| Work instructions |
Exactly repeat the full listing that follows.
++++++++++
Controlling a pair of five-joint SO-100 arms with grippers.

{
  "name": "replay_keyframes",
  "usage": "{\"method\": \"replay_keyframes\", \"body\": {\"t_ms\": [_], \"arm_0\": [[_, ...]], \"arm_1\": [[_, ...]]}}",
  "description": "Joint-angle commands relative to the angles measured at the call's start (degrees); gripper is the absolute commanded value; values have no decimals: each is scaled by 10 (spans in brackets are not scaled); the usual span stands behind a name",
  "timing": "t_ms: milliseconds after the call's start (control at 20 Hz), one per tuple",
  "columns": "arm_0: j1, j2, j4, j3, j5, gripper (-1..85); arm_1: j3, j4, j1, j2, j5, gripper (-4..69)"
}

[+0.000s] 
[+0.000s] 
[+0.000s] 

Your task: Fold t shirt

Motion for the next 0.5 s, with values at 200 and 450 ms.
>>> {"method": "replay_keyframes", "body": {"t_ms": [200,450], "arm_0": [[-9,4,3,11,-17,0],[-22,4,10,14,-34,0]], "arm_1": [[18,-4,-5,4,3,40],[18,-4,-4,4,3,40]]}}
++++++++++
| Task answer |
Controlling a pair of five-joint SO-100 arms with grippers.

{
  "name": "replay_keyframes",
  "usage": "{\"method\": \"replay_keyframes\", \"body\": {\"t_ms\": [_], \"arm_0\": [[_, ...]], \"arm_1\": [[_, ...]]}}",
  "description": "Joint-angle commands relative to the angles measured at the call's start (degrees); gripper is the absolute commanded value; values have no decimals: each is scaled by 10 (spans in brackets are not scaled); the usual span stands behind a name",
  "timing": "t_ms: milliseconds after the call's start (control at 20 Hz), one per tuple",
  "columns": "arm_0: j1, j2, j4, j3, j5, gripper (-1..85); arm_1: j3, j4, j1, j2, j5, gripper (-4..69)"
}

[+0.000s] 
[+0.000s] 
[+0.000s] 

Your task: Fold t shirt

Motion for the next 0.5 s, with values at 200 and 450 ms.
>>> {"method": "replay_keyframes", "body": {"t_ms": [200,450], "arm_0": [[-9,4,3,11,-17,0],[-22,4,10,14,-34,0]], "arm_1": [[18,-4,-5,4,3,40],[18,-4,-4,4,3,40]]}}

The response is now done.